また、補助リブ290は、平面視において、排水導入口160kの端縁161k及び中心軸Pを結ぶ直線と、補助リブ290の張出し面292の内壁面側の基端293及び中心軸Pを結ぶ直線とのなす角度が、90度以下となるように形成されているため、制流リブ280kと補助リブ290とそれぞれを効率よく機能させることができ、一方の排水導入口160kから管本体部120に流入した排水が、他方の排水導入口160kから横枝管180に進入することをより効果的に回避することができる。
さらに、補助リブ290は、制流面291と張出し面292とが平面視において対向する断面矩形状であるため、管本体部軸方向上方からの通流との干渉を抑えつつ、一方の排水導入口160kから管本体部120に流入した排水が、他方の排水導入口160kから横枝管180に進入することをより効果的に回避することができる。
【0134】
本発明の配管部材10を用いた配管システムXにおいては、水まわり器具A等から横枝管180を介して通流する排水を集合させ、上下方向に配設された排水縦管200へ通流させる。その際、一方の横枝管180から導入された排水が、対向する他方の横枝管180へ飛び込むことを防止し、または排水の飛び込み量を大幅に減少させることができる。また、配管部材10の内壁124面に突設された旋回羽根220が、下向きに通流する集合排水を旋回させることにより、排水縦管200の中央部に通気用の空間が形成される。これにより、排水縦管200内の圧力変動を抑制し、排水性能の低下を防止することができる。
【0135】
[第1,第2,第3実施形態及び他の例における各部と請求項の各構成要素との対応関係]

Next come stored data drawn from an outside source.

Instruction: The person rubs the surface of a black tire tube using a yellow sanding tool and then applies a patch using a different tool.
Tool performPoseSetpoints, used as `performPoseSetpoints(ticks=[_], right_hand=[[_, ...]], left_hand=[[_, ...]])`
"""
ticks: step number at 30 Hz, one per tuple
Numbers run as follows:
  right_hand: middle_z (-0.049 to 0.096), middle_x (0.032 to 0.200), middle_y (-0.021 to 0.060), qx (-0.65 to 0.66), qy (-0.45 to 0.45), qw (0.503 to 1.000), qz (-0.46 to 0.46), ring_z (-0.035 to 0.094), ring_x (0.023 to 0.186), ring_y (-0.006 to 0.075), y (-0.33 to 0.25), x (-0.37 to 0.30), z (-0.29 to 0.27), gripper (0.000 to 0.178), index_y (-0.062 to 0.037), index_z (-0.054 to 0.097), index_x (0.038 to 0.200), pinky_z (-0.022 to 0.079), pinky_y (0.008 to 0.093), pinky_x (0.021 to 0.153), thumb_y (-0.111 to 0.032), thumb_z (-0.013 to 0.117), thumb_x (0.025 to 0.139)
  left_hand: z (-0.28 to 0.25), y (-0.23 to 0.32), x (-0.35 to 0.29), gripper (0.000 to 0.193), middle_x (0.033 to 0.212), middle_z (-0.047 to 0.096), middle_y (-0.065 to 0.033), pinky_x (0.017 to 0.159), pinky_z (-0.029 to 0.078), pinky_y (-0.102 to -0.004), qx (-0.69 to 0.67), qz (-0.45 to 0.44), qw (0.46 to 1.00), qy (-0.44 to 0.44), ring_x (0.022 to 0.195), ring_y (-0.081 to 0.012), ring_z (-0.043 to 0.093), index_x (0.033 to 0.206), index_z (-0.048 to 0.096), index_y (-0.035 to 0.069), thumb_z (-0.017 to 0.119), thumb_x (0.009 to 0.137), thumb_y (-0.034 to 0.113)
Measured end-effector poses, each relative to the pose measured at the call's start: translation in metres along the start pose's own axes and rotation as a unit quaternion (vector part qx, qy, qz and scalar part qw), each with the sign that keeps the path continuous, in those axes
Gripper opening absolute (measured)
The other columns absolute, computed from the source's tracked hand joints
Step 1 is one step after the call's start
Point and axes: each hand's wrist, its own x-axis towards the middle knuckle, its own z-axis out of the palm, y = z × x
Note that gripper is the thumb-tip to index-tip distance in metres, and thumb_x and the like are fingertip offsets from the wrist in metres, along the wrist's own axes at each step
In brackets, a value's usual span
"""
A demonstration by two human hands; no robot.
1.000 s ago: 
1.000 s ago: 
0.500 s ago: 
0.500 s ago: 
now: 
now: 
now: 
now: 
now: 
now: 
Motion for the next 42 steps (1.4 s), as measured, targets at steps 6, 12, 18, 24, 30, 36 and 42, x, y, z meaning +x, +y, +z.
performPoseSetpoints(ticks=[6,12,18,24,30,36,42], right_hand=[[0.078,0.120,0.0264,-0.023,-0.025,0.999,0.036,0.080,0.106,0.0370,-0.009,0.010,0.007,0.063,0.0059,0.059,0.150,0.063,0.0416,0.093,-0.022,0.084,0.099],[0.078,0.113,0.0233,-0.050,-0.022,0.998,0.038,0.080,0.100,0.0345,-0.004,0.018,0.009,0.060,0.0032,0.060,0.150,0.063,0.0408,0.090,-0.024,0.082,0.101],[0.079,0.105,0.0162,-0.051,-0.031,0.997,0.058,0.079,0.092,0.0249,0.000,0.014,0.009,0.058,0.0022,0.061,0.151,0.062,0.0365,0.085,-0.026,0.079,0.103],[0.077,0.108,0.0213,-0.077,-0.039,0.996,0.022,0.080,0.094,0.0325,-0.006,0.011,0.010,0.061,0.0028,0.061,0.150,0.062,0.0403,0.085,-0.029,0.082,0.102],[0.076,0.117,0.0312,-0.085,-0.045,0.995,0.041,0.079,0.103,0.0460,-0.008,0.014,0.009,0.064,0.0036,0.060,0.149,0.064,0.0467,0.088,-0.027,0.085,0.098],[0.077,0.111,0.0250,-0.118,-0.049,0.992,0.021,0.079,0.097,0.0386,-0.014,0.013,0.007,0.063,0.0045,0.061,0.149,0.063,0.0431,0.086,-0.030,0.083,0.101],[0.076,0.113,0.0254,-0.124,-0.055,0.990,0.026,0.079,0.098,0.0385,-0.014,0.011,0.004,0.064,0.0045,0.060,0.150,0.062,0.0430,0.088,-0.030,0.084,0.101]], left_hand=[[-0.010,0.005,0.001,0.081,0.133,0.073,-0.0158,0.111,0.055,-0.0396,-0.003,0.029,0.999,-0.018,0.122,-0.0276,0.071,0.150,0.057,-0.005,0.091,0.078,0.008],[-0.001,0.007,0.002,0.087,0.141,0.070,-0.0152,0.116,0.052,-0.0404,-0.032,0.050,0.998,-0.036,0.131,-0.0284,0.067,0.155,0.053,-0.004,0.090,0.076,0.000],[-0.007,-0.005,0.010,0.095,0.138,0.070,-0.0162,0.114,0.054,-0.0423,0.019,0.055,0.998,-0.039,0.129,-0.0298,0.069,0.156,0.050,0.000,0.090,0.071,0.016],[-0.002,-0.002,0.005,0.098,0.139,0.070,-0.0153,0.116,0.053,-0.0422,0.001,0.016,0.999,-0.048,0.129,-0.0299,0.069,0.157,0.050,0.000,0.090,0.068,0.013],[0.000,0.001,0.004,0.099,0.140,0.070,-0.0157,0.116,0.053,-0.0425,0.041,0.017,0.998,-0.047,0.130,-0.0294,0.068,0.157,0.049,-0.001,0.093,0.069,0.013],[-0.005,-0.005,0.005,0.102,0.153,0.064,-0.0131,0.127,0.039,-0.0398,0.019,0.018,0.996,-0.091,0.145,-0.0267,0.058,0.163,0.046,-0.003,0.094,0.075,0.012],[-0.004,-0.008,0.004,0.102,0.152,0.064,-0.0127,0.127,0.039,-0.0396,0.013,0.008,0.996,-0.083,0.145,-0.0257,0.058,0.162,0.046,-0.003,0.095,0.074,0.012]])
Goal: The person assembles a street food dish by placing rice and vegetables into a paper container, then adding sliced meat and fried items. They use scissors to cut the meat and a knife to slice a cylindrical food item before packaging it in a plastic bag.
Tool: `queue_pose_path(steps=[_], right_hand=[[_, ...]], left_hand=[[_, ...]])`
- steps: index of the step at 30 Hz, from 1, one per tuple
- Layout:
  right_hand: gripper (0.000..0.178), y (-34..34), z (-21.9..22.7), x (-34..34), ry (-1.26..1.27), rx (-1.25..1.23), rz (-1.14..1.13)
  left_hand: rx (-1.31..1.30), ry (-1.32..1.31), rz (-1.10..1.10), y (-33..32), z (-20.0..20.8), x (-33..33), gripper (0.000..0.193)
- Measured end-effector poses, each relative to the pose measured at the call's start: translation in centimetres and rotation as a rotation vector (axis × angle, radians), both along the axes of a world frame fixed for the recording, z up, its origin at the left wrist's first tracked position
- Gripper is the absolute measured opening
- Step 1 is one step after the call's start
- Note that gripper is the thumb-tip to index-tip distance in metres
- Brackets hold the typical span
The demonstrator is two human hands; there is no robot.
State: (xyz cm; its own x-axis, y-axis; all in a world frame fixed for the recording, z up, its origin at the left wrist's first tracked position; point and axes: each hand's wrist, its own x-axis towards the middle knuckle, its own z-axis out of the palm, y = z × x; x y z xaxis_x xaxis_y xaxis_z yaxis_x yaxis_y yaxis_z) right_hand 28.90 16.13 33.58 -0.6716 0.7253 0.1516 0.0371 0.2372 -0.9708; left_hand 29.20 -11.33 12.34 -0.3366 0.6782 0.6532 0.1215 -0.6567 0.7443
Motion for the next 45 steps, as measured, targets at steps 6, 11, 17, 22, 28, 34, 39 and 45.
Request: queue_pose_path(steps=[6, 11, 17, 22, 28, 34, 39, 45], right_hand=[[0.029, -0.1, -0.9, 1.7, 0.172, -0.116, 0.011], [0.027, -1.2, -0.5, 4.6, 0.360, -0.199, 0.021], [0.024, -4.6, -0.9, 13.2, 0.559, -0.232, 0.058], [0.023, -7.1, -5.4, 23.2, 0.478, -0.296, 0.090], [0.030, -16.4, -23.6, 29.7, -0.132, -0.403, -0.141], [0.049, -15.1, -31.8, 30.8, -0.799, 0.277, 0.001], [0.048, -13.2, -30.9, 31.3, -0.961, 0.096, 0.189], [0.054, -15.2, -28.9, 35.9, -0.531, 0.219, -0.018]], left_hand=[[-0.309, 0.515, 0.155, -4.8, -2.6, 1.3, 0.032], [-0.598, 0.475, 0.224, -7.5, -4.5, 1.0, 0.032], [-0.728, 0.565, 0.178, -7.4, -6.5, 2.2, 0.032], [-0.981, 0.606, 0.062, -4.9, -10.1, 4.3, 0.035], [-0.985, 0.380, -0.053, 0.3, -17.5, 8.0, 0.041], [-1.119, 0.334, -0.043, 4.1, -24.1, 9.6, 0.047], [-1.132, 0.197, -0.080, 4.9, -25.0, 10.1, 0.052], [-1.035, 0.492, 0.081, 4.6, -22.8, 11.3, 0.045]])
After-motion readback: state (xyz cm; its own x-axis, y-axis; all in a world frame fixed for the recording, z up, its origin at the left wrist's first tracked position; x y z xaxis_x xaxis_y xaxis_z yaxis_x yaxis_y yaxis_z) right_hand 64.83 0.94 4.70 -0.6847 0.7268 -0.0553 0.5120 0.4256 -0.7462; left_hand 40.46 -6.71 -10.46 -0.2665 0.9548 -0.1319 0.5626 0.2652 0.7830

本発明において配管部材10,10a,〜,10kが「配管部材」に相当し、管本体部120が「管本体部」に相当し、継手管部140,140b,〜140kが「継手管部」に相当し、排水導入口160,160b,〜,160kが「排水導入口」に相当し、端縁161,161b,〜,161k,162,162b,〜,162kが「排水導入口の端縁」に相当し、横枝管180が「横枝管」に相当し、排水縦管200が「排水縦管」に相当し、横枝管接続部240が「横枝管接続部」に相当し、開口端241,241bが「継手管部の開口端」に相当し、傾斜面260,260bが「傾斜面」に相当し、制流リブ280a,〜,280kが「制流リブ」に相当し、制流面281a,〜,281kが「制流面」に相当し、張出し面282a,〜,282kが「張出し面」に相当し、基端283c,〜,283kが「張出し面の前記内壁側の基端」に相当し、基端284e,〜,284kが「制流面の内壁側の基端」に相当し、交差稜285e,〜,285h,285kが「交差稜」に相当し、補助リブ290が「補助リブ」に相当し、補助制流面291が「補助制流面」に相当し、張出し面292が「張出し面」に相当し、基端293が「張出し面の前記内壁面側の基端」に相当し、直線L1が「一対の排水導入口の開口中心同士を結ぶ直線」に相当し、直線L2が「継手管部の開口端の径方向に垂直な直線」に相当し、中心軸Pが「管本体部の中心軸」に相当し、配管システムXが「配管システム」に相当する。
【0136】
本発明の好ましい実施形態は上記の通りであるが、本発明はそれだけに制限されない。本発明の精神と範囲から逸脱することのない様々な実施形態が他になされることは理解されよう。さらに、本実施形態において、本発明の構成による作用および効果を述べているが、これら作用および効果は、一例であり、本発明を限定するものではない。